Example: Load Balance a Build Farm
Shortly after releasing AnthillPro 3.0 in 2006, we began to look at distributing build load. As a central tool for a large enterprise, we knew that different servers in the build farm would have different capabilities and sizes. We had addressed the capabilities through filtering, but wanted to account for some boxes being faster than others. Builds are tricky performance wise as they tend to alternate between abusing I/O, memory and CPU. Ideally, we would track those capabilities and assign builds whose profile best matches the spare capacity of a server while leaving as much capacity for available for as many build types as possible. As the white-board filled up with stubs of algorithms, the development todo grew:
- Build native components for each supported platform to measure maximum disk, network, CPU and memory capacity, and consumption of each build.
- Bunches of database tables and analysis to track typical consumption
- Predict types of builds that will be required so we know which resources to conserve
- Build lots of user interface elements around all that stuff
- etc, etc, etc
The depressing thing was that we weren’t really sure that all that stuff would actually be terrible successful in optimizing build farm utilization.

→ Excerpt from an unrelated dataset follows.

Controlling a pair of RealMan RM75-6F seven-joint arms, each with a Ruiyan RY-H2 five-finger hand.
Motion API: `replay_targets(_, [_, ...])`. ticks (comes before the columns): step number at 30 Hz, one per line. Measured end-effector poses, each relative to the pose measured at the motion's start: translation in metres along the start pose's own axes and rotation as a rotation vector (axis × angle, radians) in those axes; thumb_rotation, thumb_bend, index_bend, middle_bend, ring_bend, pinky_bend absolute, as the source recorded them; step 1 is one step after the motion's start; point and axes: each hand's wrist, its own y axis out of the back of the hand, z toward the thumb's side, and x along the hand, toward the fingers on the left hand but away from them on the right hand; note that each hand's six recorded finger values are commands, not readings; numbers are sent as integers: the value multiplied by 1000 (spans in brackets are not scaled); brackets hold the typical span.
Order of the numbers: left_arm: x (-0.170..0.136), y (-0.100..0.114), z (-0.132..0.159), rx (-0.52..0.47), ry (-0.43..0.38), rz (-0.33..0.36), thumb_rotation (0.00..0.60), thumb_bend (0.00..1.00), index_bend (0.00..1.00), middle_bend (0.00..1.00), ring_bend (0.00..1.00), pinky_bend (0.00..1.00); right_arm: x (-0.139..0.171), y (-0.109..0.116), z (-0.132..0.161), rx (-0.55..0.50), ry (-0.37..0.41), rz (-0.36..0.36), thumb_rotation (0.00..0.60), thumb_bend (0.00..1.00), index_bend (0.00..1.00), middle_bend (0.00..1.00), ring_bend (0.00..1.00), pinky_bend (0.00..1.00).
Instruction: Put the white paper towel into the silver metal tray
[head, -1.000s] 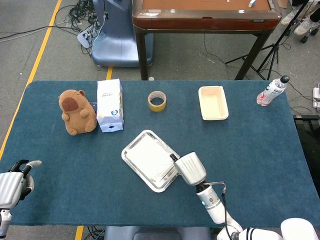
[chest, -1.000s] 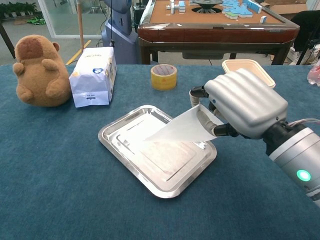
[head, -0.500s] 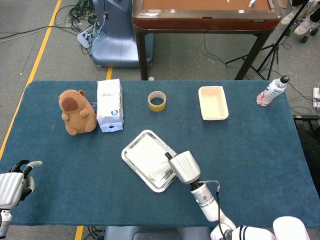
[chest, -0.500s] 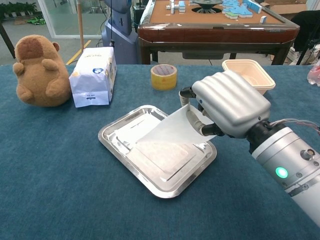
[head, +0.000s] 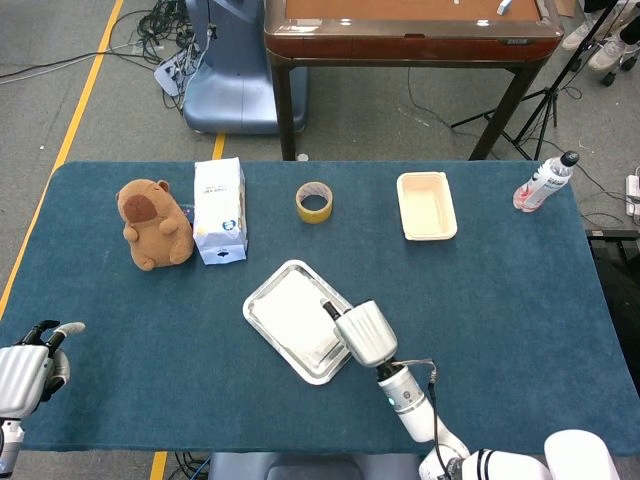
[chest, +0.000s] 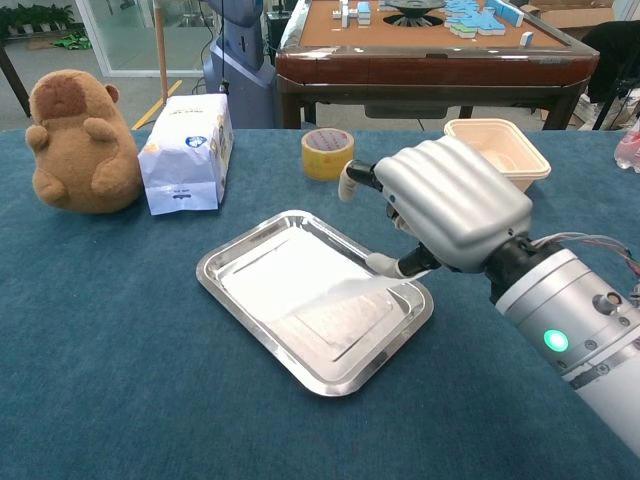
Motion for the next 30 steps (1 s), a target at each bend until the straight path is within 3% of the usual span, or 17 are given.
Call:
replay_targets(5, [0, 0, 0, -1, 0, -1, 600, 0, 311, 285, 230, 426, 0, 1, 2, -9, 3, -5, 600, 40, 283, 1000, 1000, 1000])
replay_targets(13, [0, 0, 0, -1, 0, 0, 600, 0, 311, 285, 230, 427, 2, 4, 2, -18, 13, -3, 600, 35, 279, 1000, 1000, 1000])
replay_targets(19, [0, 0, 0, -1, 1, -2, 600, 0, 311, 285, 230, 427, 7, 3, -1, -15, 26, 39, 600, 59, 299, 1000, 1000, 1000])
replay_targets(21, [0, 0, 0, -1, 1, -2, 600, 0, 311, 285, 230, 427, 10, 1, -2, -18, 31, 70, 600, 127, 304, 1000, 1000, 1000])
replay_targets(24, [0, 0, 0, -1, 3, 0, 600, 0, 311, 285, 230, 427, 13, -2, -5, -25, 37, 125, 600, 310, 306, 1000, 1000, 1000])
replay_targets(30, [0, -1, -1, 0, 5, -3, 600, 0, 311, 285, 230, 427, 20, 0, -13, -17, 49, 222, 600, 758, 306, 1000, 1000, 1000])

So we started small, we added two configuration elements to the representation of a build server in the tool. 1) Max jobs at once 2) Throughput metric. The max jobs would put a hard cap on the maximum number of builds that would be run on the box. The throughput metric was an arbitrary integer the admin could assign to indicate how fast the box was. The selection algorithm was basically:
- Eliminate from consideration all build machines that don’t meet the criteria of the build (wrong platform, lacking a compiler, etc)
- Eliminate from consideration all build machines running with max jobs
- If no machines remain, queue the job until someone is available
- For the remaining machines estimate capacity by dividing the number of running jobs (plus one) by the throughput metric
- Assign the build job to the most available machine.
This was overly simple, and required no native code or changes to the agent.
We then released the capability (almost apologetically) as a new one to distribute load. Then we prepared for the deluge of complaints which would drive us towards refining the system later towards the grand ambitions on the whiteboard. The complaints didn’t come. The simple approach that required little engineering effort worked fine. We did end up adding some better handling of what happens when there was a capacity tie.
A key concern when using this strategy is to try to avoid breaking things. The strategy we used was likely to contribute towards an eventual fancier approach if that was needed. Sophisticated capacity measuring could take the place of an end user entering a number, but the rest of the algorithm and behavior would be barely impacted.
If we had done all the work we thought was necessary to ‘properly’ deliver the capability, we would have likely introduced bugs, limited our platform support, and generally made the product worse at great expense to ourselves. Many other times we did introduce minimal features, and get feedback quickly on what we should have made instead. That made the application better as well.
With an established product, considering “viability” of feature is key. Something you add must actually have a good chance of delivering value. Likewise, there needs to be a serious effort put forth to ensure that if the feature requires configuration, that configuration is likely to be valuable and true when you release the newer better version of that feature later. Finally, if your development team can’t frequently deliver features, this approach will struggle to work. In an annual release cycle, the minimum that is viable is considerably higher.